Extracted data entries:
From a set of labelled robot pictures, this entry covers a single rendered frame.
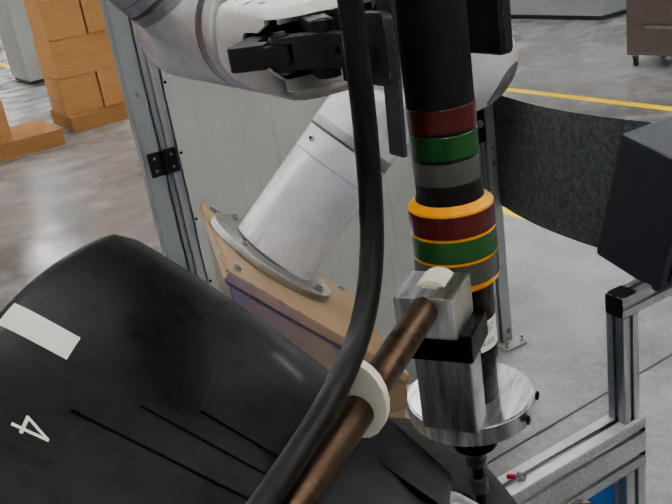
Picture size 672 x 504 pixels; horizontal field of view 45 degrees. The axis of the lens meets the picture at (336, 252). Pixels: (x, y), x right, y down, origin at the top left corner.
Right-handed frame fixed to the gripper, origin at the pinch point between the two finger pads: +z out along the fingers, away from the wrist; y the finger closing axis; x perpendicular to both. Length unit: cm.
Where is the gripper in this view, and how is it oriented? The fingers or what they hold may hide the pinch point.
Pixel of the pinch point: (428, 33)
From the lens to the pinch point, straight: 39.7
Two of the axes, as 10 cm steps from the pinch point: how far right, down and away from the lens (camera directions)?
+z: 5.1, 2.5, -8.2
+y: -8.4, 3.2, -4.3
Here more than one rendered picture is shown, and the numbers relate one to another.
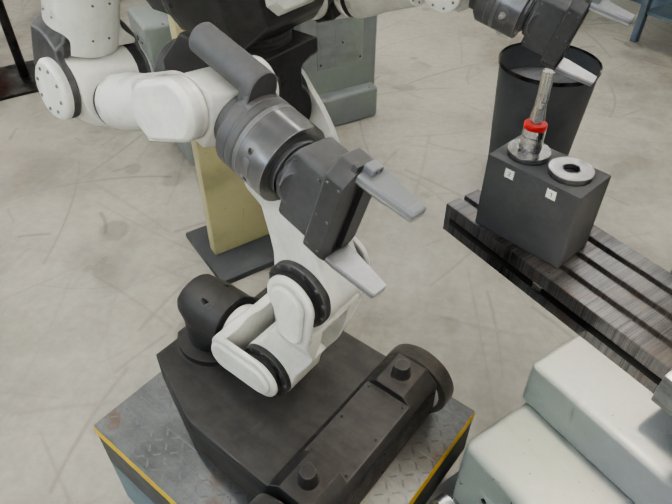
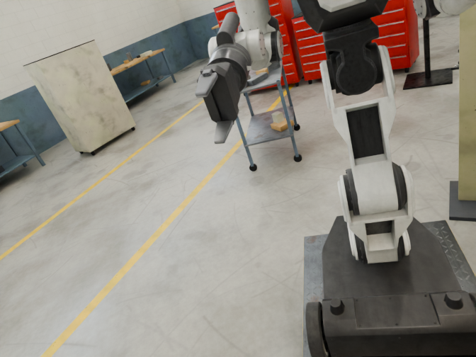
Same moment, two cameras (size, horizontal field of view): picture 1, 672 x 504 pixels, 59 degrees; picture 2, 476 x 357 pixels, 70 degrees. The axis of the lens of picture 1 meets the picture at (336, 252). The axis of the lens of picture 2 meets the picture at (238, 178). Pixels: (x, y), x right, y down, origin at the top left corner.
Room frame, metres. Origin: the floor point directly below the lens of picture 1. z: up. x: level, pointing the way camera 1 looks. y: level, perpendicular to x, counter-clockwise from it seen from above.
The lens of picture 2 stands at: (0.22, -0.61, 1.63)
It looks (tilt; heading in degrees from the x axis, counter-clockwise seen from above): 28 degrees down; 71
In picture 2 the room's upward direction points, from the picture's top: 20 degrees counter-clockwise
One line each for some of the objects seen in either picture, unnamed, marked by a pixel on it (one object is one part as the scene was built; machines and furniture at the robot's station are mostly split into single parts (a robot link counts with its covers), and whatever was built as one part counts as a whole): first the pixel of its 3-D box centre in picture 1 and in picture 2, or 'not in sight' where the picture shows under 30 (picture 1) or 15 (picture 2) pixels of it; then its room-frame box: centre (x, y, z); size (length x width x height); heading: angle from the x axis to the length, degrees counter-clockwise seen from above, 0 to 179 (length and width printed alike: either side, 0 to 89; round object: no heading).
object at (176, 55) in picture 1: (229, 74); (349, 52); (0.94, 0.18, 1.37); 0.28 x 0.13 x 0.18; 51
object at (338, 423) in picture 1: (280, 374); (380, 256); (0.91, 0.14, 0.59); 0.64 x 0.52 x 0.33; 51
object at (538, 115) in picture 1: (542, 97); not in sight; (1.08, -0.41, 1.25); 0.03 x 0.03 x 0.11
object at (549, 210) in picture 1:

What you have to do: When copying from the data above, print only the lines from the line containing "From the lens to" to the line containing "In picture 2 the", exactly, and leave the pictures out.

Reply to the task:
From the lens to the pinch point, straight: 39.7
Two of the axes, as 10 cm steps from the pinch point: how far right, down and away from the lens (camera directions)?
+z: 5.1, 2.5, -8.2
+y: -8.4, 3.2, -4.3
Here more than one rendered picture is shown, and the numbers relate one to another.
Same moment, two cameras (size, horizontal field of view): picture 1, 672 x 504 pixels, 59 degrees; picture 2, 476 x 357 pixels, 70 degrees. The axis of the lens of picture 1 meets the picture at (336, 252). The axis of the lens of picture 2 meets the picture at (238, 178). Pixels: (x, y), x right, y down, origin at the top left corner.
Room frame, metres. Origin: the floor point directly below the lens of picture 1. z: up. x: level, pointing the way camera 1 looks. y: level, perpendicular to x, counter-clockwise from it seen from above.
The lens of picture 2 stands at: (0.22, -0.61, 1.63)
It looks (tilt; heading in degrees from the x axis, counter-clockwise seen from above): 28 degrees down; 71
In picture 2 the room's upward direction points, from the picture's top: 20 degrees counter-clockwise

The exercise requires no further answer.